Посвящение Довлатову вовсе не значило, что автор следовал за ним по пятам. Скорее наоборот. Это было полемическое название, о чем можно судить по следующим в нем словам – нет, не подзаголовок: неполноценные американцы – в противоположность довлатовским новым американцам. То есть русские американцы, которые пережили миграционный шок, и когда с ним справились, а когда – нет. При всей моей любви к прозе Довлатова, его жанр – облегченные, шутливые, смешливые, благостные, с уклоном в анекдот, истории о наших соотечественниках за океаном с обязательным хеппи-эндом. Он был бытописцем нашей эмигрантской житухи и сознательно избегал трагического, сглаживал острые углы искрометным юмором, своего рода рецидив соцреализма с прививкой американской соуп-оперы, дабы посмешить и умилить – в угоду не очень все-таки требовательному читателю. Я хорошо и близко знал Сережу – под конец жизни он сам был глубоко неудовлетворен тем, что скользит по верхам, минуя психологические корешки и избегая трагизма: одна из причин его грандиозных запоев, которые в конце концов свели его в могилу.

Увы, далеко не всегда оптимистически складывалась судьба русских эмигре, и трагическая, кошмарная, зашкварная судьба самого Довлатова тому подтверждение.

Вот такой была задумана эта художественно-документальная книга о неполноценных американцах с их болезным врастанием в жизнь новой страны, массой социальных и психологических проблем, ностальгией и попыткой на новом месте жить на старый лад.

Все, однако, самым решительным образом изменилось, когда я пробудился от своих смертных хворей в неслыханных, чрезмерных, непостижных условиях пандемира. Вчерашний человек, минуя настоящее, угодил в завтрашний умопомрачительный мир, который наступил, когда я был в смертельной отключке.

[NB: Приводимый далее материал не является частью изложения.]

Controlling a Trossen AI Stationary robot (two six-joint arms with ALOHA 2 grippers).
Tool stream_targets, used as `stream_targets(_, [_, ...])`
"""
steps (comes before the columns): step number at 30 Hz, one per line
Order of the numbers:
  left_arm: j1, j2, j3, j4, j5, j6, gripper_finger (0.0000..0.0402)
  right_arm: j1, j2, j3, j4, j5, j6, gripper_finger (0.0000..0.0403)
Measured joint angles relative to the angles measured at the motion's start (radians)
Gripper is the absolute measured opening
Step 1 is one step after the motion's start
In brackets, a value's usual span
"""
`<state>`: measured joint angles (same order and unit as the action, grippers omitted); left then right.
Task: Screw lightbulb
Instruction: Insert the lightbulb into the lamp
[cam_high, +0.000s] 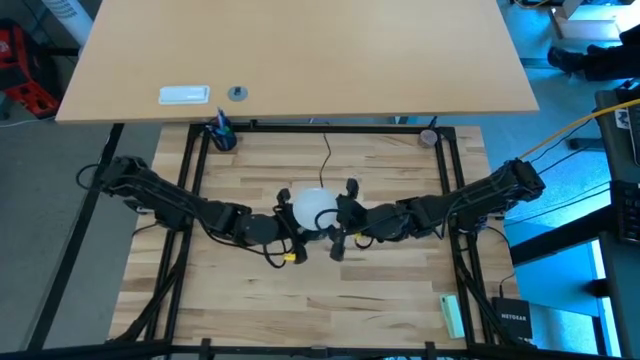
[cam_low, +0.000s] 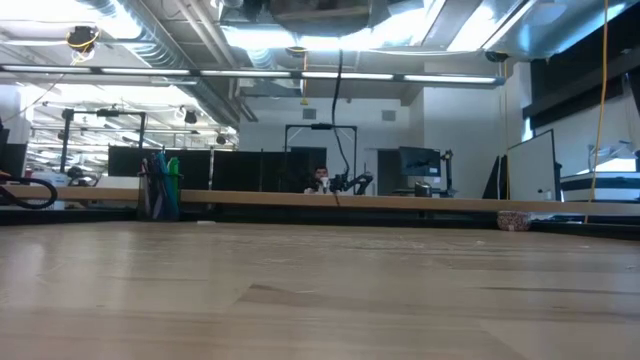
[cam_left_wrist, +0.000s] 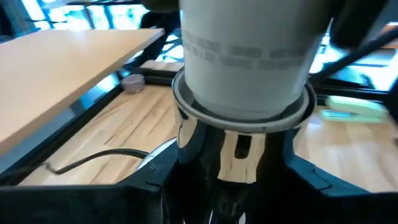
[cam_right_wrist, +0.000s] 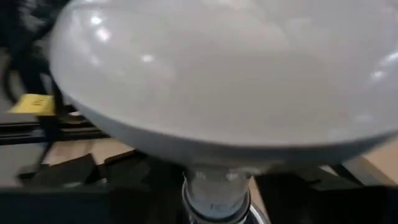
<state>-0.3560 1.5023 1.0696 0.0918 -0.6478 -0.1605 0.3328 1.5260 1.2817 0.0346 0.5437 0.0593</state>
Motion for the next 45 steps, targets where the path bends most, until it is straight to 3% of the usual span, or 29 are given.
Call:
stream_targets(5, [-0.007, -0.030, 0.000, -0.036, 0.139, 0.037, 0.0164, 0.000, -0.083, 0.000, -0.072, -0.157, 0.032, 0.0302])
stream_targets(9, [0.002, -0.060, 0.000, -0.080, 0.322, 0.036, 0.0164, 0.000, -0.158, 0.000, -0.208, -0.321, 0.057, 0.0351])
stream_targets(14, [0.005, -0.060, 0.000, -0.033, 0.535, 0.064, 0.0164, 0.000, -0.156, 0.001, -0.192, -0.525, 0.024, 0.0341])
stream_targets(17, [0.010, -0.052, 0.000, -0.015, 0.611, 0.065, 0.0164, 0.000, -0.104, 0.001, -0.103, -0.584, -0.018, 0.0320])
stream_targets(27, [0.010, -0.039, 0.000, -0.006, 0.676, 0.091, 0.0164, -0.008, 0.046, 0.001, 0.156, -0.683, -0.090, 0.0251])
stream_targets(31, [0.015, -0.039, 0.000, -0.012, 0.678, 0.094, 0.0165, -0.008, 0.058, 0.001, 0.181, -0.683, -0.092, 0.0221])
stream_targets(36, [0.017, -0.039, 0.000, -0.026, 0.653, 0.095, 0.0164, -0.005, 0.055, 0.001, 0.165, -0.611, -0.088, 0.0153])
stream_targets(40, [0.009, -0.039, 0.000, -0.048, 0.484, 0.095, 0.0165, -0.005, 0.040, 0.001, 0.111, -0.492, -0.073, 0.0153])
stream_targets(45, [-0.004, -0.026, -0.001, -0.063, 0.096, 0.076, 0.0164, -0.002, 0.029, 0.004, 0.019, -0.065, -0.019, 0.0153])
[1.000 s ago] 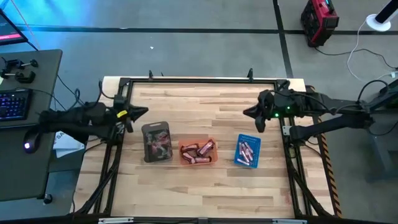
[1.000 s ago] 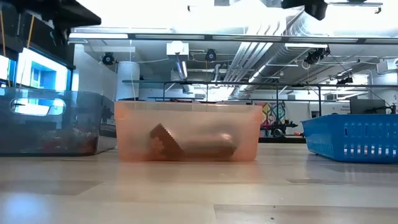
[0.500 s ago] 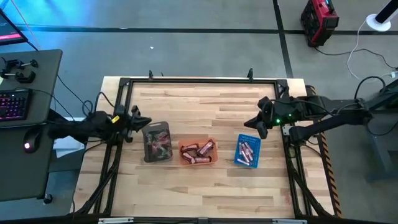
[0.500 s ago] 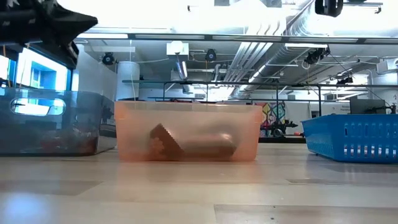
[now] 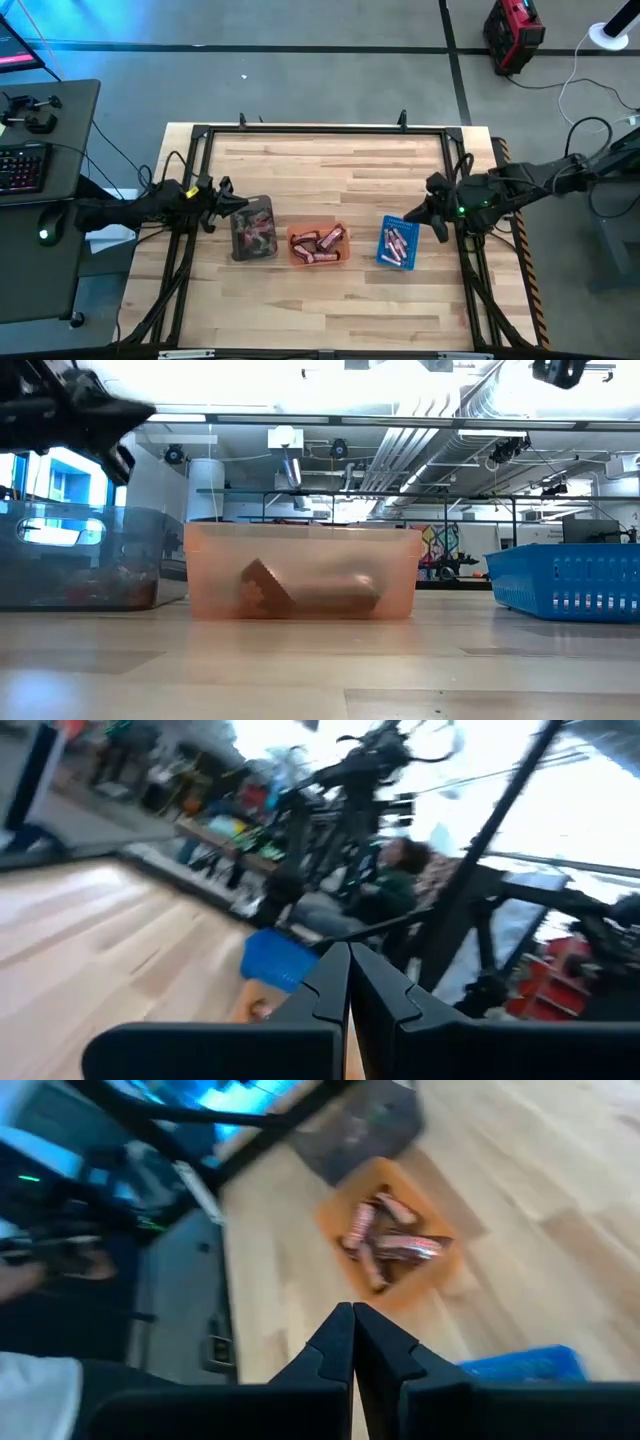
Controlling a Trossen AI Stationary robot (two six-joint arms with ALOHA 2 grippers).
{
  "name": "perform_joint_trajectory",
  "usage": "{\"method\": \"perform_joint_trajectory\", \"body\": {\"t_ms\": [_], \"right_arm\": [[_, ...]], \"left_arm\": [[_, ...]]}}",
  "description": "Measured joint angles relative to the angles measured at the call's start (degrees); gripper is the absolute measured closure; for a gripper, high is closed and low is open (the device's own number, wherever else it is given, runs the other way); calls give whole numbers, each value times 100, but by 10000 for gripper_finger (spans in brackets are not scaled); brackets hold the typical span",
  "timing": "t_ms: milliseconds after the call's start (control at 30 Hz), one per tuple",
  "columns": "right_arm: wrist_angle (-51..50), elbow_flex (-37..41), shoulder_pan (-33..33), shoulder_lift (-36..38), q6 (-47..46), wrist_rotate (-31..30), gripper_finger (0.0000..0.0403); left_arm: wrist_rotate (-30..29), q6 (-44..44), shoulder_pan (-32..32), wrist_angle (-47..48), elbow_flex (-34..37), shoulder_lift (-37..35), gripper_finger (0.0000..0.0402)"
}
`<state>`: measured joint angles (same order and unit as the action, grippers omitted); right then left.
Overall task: Sort candy by brand, put in halloween buckets
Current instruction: Return to Home Position
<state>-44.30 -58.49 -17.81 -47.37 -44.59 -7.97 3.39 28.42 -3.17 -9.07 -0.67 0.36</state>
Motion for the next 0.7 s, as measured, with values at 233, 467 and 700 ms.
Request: {"method": "perform_joint_trajectory", "body": {"t_ms": [233,467,700], "right_arm": [[2989,2221,-491,1025,432,56,403],[4656,4027,-140,2178,1435,57,403],[5198,4857,705,3439,1959,576,403]], "left_arm": [[-251,180,-57,745,0,0,401],[-255,-203,-57,827,0,0,401],[-257,-310,-55,827,0,0,401]]}}
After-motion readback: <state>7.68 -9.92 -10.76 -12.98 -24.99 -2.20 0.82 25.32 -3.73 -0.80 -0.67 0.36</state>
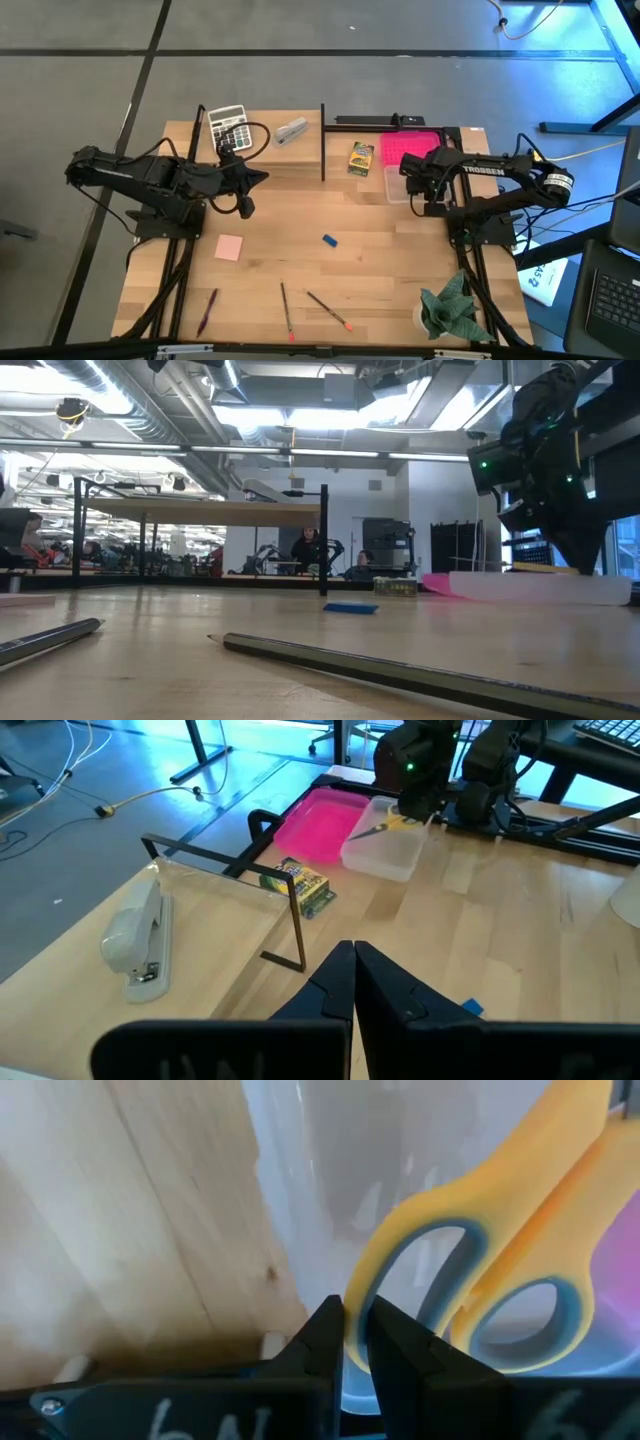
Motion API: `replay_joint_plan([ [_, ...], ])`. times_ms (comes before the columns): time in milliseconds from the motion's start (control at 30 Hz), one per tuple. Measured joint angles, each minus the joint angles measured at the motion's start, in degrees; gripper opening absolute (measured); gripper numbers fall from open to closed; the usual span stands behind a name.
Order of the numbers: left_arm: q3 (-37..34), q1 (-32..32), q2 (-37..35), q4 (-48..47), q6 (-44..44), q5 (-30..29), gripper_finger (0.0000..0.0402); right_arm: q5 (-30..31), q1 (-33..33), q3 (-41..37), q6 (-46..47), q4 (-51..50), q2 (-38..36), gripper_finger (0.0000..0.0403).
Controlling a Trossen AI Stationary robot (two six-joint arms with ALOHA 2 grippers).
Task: Pack school essentials
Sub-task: Put the yellow scissors into the pink supply box, then adjust the pink supply box
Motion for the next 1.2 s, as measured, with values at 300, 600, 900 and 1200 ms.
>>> replay_joint_plan([
  [300,0.0,0.0,0.0,0.13,-0.04,0.0,0.0,-0.04,0.0,-0.77,-1.05,-1.2,-0.02,0.0042],
  [600,0.0,0.01,0.0,0.13,-0.06,0.0,0.0,2.78,0.0,-4.55,-1.2,0.91,-0.02,0.0042],
  [900,0.0,0.01,0.0,0.13,-0.04,0.0,0.0,1.26,0.0,-4.6,-1.19,1.87,-0.02,0.0049],
  [1200,0.0,0.01,0.0,0.13,-0.07,0.0,0.0,1.01,0.02,-4.54,-1.23,1.89,-0.02,0.0094],
])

Пробуждение к жизни было драматичным для меня как для писателя. Сродни шекспировскому промежуточному человеку, похожему на маленькое государство, где вспыхнуло междоусобье.

С быстротой мысли я вернулся к прерванному, как полет, проекту, чтобы, оставшись верным изначальному замыслу, создать художественную энциклопедию русской Америки, коренным образом изменить сюжетный и метафорический бег моей заветной книги. Нет, не перевести стрелки на царь-вирус, что сделало бы книгу однострунной. Однако, оказавшись в магнитном поле планетарного злосчастия, моя коронная книга стала меняться независимо от автора. Старые сюжеты повернулись под иным ракурсом, в контексте нового времени, в которое все мы угодили. Как здесь говорят, planeofregard. Вирусный этот штормяга произвел тектонические подвижки, сдвиги, смещения не только во всей нашей жизни, смерть включая, но и – частный случай – в замышленном и на добрую половину завершенном книжном проекте. Пусть не прозвучит высокопарно, а только как нисходящая метафора: соединить нетленку с актуалкой.

Сошлюсь на моего друга поэта Зою Межирову:

«Вот что почувствовала, Володя, читая. Вступила в Харрикейн, тропический Циклон, в Шторм Вашего стиля, его энергетики, которая на меня выплеснулась. Перед глазами вокруг – жизнь в ее ударах ураганного ветра, в завихрениях его потоков.

А еще есть такое понятие, как «Глаз Бури», если Циклон набирает силу и образует вихревую структуру с «Глазом» в центре. Циклон – Ваша энергия. «Глаз Бури», ее ось вращения – Вы сами. В слоях постоянного бурного вращения – описание эмигрантского общества. Кого-то узнала... Кого-то нет... Но не это важно. Главное – энергия самой Бури, которая на поверхности Реальности, может, и не видна, – но была вскрыта».

Если не каждый текст, то вся книга пропиталась коронавирусно, переформатируясь семантически, сюжетно, концептуально, метафорически. По сокровенной своей сути эта моя книга не трагическая, а вопросительная, проблемная, печальная. Даже название пришлось изменить из-за Ковида. Ключевая история, не имеющая отношения к модной болезни, но со смертельным исходом – с таким емким, многозначным, разветвленным названием, что автор решил перенести его на обложку и титул всей книги: «Диагноз». Спасибо моему тезке и коллеге писателю-психиатру д-ру Владимиру Леви, который понял мой сказ глубже, чем автор:

«А как мне в конце понравилось, всерьез, до восторга понравилось слово «диагноз» с точкой – и все… Сначала я так и подумал – что точка эта окончательна и закономерна, что в этом и фишка: после водопада слов вдруг неожиданность фигуры умолчания – вопрос на домысливание читателю на уровне дзенского коана. Тут-то вся глубина содержания и скрывается, и раскрывается, показывая одновременно, с горькой усмешкой, гнусное убожество привычки профессиональных душеведов запихивать человеческую душу в гробы своих концепций и унитазы диагнозов.

Человек – диагноз диагнозов, вот и хватит».

Спасибо за подсказ, доктор!

«Диагноз: русский Нью-Йорк. Корона-книга».

Корона или коронка? В любом значении – читателю на выбор и на суд.

Книга должна быть могутной, пронзительной, сокрушительной. Конечная моя литературная миссия на земле.

Смерть смерти!

Умереть, но своей смертью, а не от Вертиго-19, без разницы, какого вирус происхождения – рукотворного или нерукодельного.

Нью-Йорк


Оставлять комментарии могут только авторизованные пользователи.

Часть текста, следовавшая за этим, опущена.